▶ Problem details
Below are the records; pull every line that includes "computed".

───── Data supplied

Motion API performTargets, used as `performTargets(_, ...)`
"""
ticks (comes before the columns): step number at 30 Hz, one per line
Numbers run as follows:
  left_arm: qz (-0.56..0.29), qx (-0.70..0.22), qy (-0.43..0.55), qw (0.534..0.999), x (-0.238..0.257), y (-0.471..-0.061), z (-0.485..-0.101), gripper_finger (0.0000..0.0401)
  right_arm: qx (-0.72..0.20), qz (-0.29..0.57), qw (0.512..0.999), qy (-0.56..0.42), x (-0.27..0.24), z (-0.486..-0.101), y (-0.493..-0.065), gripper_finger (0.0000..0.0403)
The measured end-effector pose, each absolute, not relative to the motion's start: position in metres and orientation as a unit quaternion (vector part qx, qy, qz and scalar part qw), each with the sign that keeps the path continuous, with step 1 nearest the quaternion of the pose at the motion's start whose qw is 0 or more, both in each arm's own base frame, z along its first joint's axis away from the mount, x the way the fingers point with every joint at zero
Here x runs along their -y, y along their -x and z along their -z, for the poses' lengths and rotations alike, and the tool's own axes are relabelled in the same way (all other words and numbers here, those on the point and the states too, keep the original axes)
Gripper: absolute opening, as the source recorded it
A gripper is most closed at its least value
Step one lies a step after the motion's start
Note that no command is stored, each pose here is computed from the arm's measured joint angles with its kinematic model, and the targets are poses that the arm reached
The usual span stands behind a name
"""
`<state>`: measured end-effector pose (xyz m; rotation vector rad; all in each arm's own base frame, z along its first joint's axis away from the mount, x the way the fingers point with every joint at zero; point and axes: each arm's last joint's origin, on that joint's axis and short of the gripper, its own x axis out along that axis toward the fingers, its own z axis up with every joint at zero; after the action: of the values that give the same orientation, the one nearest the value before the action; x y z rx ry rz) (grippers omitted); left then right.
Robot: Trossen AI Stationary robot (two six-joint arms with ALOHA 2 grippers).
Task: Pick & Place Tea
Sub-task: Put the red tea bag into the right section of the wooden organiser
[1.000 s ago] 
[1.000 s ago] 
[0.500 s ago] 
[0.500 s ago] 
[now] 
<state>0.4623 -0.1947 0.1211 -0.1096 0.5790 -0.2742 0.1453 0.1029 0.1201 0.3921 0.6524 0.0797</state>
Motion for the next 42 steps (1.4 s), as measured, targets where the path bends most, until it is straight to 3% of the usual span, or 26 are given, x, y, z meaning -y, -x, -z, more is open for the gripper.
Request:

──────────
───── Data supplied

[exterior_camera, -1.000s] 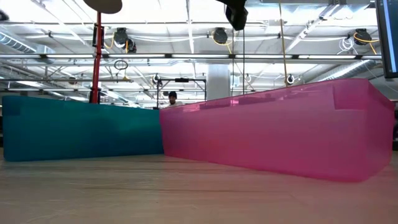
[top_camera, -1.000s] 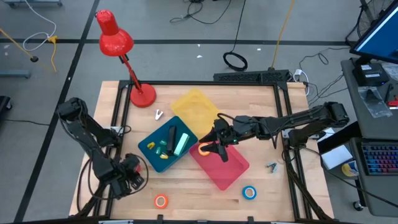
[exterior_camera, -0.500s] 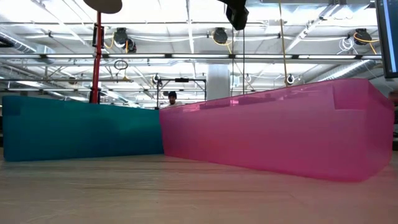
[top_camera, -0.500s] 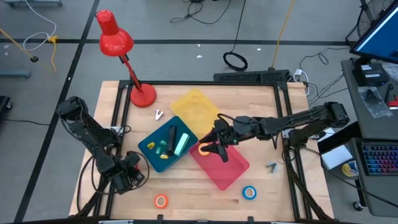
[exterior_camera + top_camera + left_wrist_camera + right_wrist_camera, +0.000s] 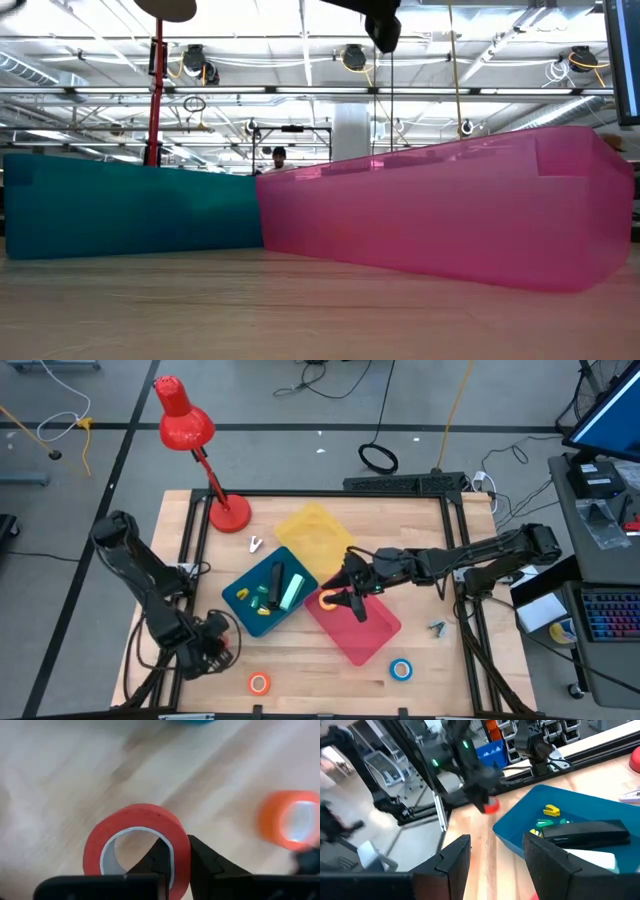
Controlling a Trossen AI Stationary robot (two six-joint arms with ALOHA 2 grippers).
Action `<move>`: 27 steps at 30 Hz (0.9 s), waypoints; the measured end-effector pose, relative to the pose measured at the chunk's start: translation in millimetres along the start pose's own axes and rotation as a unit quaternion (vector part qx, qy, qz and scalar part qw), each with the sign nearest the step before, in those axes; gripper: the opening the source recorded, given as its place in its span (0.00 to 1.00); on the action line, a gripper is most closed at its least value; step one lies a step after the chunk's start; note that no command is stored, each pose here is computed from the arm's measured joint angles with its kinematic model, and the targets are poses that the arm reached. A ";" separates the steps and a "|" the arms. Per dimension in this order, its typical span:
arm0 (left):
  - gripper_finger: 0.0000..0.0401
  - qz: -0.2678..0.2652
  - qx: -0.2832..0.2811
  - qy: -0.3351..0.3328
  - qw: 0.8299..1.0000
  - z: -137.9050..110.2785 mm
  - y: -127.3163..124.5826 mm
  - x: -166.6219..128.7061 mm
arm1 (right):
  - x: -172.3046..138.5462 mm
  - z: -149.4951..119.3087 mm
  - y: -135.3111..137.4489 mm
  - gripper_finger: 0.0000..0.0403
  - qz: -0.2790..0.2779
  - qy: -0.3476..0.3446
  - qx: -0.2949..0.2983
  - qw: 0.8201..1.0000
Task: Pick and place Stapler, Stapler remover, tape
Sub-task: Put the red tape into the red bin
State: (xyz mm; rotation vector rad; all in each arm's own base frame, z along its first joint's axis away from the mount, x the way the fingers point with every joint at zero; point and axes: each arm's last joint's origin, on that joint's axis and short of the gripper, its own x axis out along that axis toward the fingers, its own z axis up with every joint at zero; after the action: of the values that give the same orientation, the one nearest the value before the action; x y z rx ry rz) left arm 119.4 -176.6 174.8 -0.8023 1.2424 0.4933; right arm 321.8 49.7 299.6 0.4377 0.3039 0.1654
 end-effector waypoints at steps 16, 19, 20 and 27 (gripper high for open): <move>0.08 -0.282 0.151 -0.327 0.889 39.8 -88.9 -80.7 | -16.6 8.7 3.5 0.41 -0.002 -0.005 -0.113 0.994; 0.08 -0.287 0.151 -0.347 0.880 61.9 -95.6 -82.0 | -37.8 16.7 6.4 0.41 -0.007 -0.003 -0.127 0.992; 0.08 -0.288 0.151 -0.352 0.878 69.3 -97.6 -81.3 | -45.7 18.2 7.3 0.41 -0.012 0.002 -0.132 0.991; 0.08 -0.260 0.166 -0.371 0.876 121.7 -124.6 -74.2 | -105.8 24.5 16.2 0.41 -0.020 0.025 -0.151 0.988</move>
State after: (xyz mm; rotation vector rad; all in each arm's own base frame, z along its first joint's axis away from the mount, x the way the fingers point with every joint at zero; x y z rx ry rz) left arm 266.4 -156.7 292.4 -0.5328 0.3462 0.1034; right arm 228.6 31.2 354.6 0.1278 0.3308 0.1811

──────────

▶ Answer to the problem
Note that no command is stored, each pose here is computed from the arm's measured joint angles with its kinematic model, and the targets are poses that the arm reached
Action `<move>`: 27 steps at 30 Hz (0.9 s), waypoints; the measured end-effector pose, relative to the pose measured at the chunk's start: translation in millimetres along the start pose's own axes and rotation as a unit quaternion (vector part qx, qy, qz and scalar part qw), each with the sign nearest the step before, in those axes; gripper: the opening the source recorded, given as its place in its span (0.00 to 1.00); on the action line, a gripper is most closed at its least value; step one lies a step after the chunk's start; note that no command is stored, each pose here is computed from the arm's measured joint angles with its kinematic model, and the targets are poses that the arm reached. A ";" separates the steps and a "|" the arms. Per dimension in this order, its typical span:

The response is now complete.